Ein Buch über die vermeintliche Harmlosigkeit von „nicht-tödlichen Waffen"

Die Welt der Waffendesigner kann so schlecht nicht sein. Wer glaubte, es ginge in den geheimen Waffenlaboren nur darum, immer fiesere, präzisere und bestialischere Tötungsgeräte zu erfinden, muß eines Besseren belehrt werden. In dem Buch Demonen geht es um neueste Waffen, die nicht töten und auf vermeintlich humane Art und Weise Gegner unter Kontrolle bringen. Angepriesen werden sie von den Herstellern als ideale Waffen zur Terror- und Aufstandsbekämpfung im Bereich der inneren Sicherheit. Nach einem Theater- und einem Hörstück liegt damit von Olaf Arndt jetzt auch ein Buch vor, das sich mit den fragwürdigen Konsequenzen dieser Waffensysteme auseinandersetzt.

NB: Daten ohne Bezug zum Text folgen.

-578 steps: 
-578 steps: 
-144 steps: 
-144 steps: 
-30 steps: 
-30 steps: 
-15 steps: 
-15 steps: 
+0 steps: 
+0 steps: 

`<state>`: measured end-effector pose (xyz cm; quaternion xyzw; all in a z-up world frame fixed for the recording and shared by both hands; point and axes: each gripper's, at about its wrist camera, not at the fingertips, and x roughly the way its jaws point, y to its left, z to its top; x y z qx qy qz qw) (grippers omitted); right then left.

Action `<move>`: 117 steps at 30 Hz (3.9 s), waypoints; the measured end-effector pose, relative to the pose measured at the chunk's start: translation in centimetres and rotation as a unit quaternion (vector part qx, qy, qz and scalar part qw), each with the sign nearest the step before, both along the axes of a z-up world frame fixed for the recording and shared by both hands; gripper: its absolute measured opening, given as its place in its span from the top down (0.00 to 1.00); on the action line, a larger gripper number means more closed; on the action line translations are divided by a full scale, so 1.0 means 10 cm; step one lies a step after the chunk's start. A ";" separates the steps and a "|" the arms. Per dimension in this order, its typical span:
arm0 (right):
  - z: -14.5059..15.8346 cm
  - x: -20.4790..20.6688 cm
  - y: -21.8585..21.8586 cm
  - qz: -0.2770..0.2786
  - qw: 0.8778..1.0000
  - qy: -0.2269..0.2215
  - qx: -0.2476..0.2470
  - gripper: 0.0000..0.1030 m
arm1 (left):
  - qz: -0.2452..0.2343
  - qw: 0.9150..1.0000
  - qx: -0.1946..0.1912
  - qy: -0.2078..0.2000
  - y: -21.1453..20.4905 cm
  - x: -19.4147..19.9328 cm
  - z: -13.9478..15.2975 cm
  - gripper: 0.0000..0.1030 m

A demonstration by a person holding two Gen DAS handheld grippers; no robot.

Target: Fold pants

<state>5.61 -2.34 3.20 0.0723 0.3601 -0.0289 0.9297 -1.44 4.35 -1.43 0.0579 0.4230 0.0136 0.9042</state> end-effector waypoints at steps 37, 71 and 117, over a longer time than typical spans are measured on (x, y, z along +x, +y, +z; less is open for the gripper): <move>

Für die Befürworter sind „nicht-tödliche-Waffen" ein Segen und wahre Friedensstifter. In einer seltsamen Koalition aus Alt-Hippies wie dem amerikanischen Futurologen-Ehepaar Toffler, den Science-Fiction-Autoren und Waffenhändlern Janet und Chris Morris und dem Vietnam-Veteran und Grenzwissenschaftler John B. Alexander wird ein neues Zeitalter von „Massenverteidigungswaffen" herbeiphilosophiert. Sie entwerfen eine schöne neue Welt, in der man Gegner jeglicher Couleur aus dem Weg räumen kann, ohne sie zu töten. Zu diesem Waffentypus gehören Fangnetze, Plasmastrahlen, Elektroschocker, Nanopartikel und diverse Formen von neuartigen Kampfgasen.

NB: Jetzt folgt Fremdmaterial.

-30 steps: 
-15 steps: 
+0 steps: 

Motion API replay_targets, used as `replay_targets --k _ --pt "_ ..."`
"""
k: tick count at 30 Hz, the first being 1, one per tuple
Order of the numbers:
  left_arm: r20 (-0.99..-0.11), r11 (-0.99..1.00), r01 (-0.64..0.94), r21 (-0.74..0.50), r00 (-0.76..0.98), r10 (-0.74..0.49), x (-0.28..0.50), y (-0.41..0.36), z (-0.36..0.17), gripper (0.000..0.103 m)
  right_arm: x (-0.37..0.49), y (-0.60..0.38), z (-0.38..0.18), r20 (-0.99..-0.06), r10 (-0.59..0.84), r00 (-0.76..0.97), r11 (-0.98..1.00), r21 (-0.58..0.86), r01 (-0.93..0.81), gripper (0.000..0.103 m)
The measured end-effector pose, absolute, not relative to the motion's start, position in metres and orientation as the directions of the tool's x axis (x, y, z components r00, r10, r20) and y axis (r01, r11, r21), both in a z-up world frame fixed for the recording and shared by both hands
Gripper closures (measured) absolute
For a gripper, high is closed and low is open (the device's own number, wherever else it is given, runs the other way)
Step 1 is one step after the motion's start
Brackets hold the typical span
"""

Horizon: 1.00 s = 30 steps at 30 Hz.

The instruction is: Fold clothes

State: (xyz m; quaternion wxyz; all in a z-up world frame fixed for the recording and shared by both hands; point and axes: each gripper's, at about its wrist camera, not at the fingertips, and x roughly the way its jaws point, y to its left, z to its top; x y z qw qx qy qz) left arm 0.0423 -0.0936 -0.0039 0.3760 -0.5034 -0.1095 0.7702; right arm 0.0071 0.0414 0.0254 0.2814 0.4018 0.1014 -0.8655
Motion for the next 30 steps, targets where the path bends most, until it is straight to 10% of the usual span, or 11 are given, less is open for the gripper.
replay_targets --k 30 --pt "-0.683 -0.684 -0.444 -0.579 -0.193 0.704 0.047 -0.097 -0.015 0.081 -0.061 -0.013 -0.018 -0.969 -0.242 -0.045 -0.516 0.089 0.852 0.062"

Nun ist die Idee von Non-Leathal-Weapons nicht neu: Gummigeschosse, Tränengas und Polizeiknüppel gibt es schon eine Weile. Aber die neuartigen Waffen sind nicht einfach Up-Dates der bisherigen Polizeitechnik, sondern laut Arndt verbirgt sich hinter diesen Systemen ein neues ordnungspolitisches Verständnis. Denn sie setzen die Hemmschwelle für ihren Gebrauch deutlich herab: Seit längerem sind sogenannte Elektro-Taser in den USA im Polizeieinsatz. Der Taser gilt als Paradebeispiel der sogenannten nicht-tödlichen Waffen. Hersteller und Polizeibehörden sehen in ihm eine echte Alternative zur Schußwaffe. Der Delinquent erhält Stromstöße um die 50000 Volt und verliert so seine Koordinierungsfähigkeit, wird aber nach Angaben des Herstellers nicht ernsthaft verletzt. Diese vermeintliche Harmlosigkeit verleitet zum schnellen Einsatz. Bürgerrechtsbewegungen und amnesty international haben beobachtet, daß Polizisten die Taser immer häufiger in Situationen einsetzen, in denen es nicht um Gefahrenabwehr geht, sondern um Gefügigmachung und Machtdemonstration: So wurde eine junge Frau in den USA wegen überhöhter Geschwindigkeit von zwei Polizisten gestoppt. Sie sollte aus dem Wagen steigen, ihre Zigarette ausmachen und das Handy zur Seite legen. Da die Frau sich weigerte, kam es zu einem Wortwechsel. Schließlich drohten die Polizisten sie zu „tasern", falls sie nicht sofort ihren Aufforderungen nachkomme. Obwohl keinerlei Gefahr bestand, die Frau sogar ihren Führerschein vorzeigte, wurde sie von den Polizisten elektrogeschockt. Daraufhin brach sie schreiend zusammen. Offensichtlich werteten die beiden Polizisten dies als weiteren Widerstand und schossen eine weitere Spannungsladung auf die am Boden liegende Frau. Inzwischen sind viele ähnliche Fälle dokumentiert.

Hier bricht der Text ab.